This is an automated email from the ASF dual-hosted git repository.
wenchen pushed a commit to branch master
in repository https://gitbox.apache.org/repos/asf/spark.git
The following commit(s) were added to refs/heads/master by this push:
new 4771638b3a68 [SPARK-50229] Reduce memory usage on driver for wide
schemas by reducing the lifetime of AttributeReference objects created during
logical planning
4771638b3a68 is described below
commit 4771638b3a6873e329bb3bdde5abeeeac059acb8
Author: Utkarsh <[email protected]>
AuthorDate: Tue Nov 5 20:01:21 2024 -0800
[SPARK-50229] Reduce memory usage on driver for wide schemas by reducing
the lifetime of AttributeReference objects created during logical planning
### What changes were proposed in this pull request?

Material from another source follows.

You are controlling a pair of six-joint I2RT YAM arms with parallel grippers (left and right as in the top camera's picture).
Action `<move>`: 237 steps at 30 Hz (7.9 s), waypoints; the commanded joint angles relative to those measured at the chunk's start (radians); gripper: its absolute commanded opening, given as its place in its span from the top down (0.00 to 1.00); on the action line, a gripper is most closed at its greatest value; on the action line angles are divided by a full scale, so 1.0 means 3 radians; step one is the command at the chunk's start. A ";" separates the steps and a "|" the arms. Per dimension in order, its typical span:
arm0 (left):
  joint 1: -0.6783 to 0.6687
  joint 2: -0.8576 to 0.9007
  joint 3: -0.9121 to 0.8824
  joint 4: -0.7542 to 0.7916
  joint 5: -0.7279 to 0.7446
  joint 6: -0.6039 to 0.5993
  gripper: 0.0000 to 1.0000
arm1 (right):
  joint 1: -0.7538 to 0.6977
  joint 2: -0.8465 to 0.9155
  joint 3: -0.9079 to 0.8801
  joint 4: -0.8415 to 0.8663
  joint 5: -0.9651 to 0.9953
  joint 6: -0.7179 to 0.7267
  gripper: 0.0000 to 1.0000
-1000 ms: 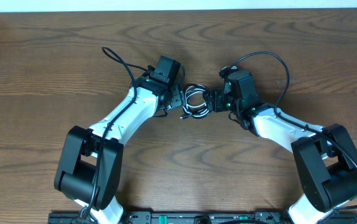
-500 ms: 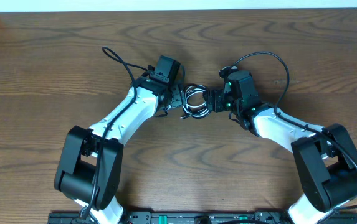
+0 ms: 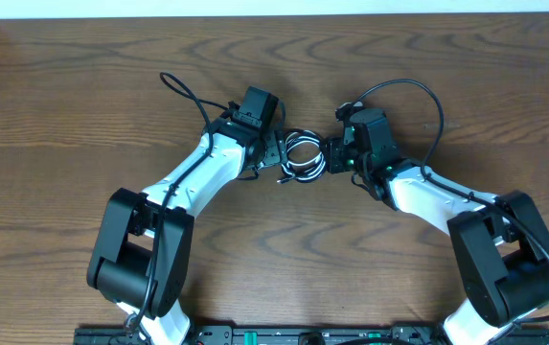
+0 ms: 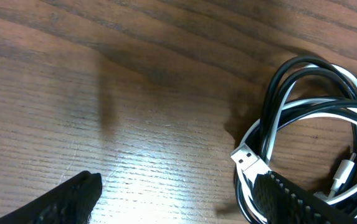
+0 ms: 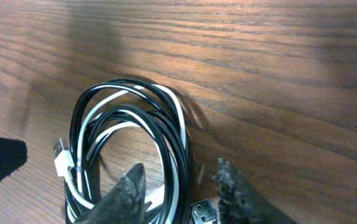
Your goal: Untangle cables
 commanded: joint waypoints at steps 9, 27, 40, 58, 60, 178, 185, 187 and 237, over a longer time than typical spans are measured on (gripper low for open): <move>-0.0003 0.0023 -0.0057 -0.0004 -0.0043 -0.0028 0.16 | 0.0023 0.0038 -0.0022 -0.0001 -0.0004 -0.0042 0.78; -0.0001 0.0022 -0.0057 -0.0058 -0.0043 -0.0025 0.46 | 0.0023 0.0038 -0.0022 -0.0015 -0.0083 -0.0041 0.99; 0.0084 0.0013 -0.0056 0.0023 0.0017 0.0023 0.86 | 0.0023 0.0038 -0.0022 -0.0025 -0.0085 0.0038 0.79; 0.0089 0.0072 -0.0056 0.0172 0.0440 0.0327 0.73 | 0.0023 0.0112 -0.0022 0.0098 0.0015 0.0139 0.59; 0.0089 0.0072 -0.0056 0.0187 0.0542 0.0367 0.72 | 0.0023 0.0112 -0.0022 0.0098 0.0014 0.0139 0.63; 0.0684 0.0081 -0.0289 -0.0104 0.1081 0.0361 0.91 | 0.0587 0.0117 -0.0022 0.0072 -0.0153 0.0484 0.73; 0.0722 0.0081 -0.0289 -0.0080 0.1081 0.0474 0.92 | 0.0587 0.0117 -0.0022 0.0071 -0.0175 0.0484 0.61; 0.0753 0.0081 -0.0289 -0.0067 0.1081 0.0474 0.92 | 0.0590 0.0117 -0.0022 0.0067 -0.0175 0.0484 0.61; 0.0427 -0.0350 -0.0568 -0.0454 0.1539 0.1314 0.54 | 0.0609 0.0212 -0.0022 0.0125 -0.0174 0.0557 0.60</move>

This PR changes the `allAttributes` in `QueryPlan` to be a `def` instead of
a `lazy val` to avoid holding on to a copy of `AttributeReferences` in the
`QueryPlan` object. This change should not result in a performance penalty as
`allAttributes` is used only once during canonicalization in `doCanonicalize`
(which only happens once since it itself is a `lazy val`).
## Context
The allAttributes method in QueryPlan
([code](https://github.com/apache/spark/blob/57f6824e78e2e615778827ddebce9d7fcaae1698/sql/catalyst/src/main/scala/org/apache/spark/sql/catalyst/plans/logical/basicLogicalOperators.scala#L2101))
unions the output of all of its children. Although this is okay in an
optimized plan, in a pre-optimized analyzed plan, these attributes add up
multiplicatively with the size of the plan. Because output is usually defined
as a def, each node’s allAttributes [...]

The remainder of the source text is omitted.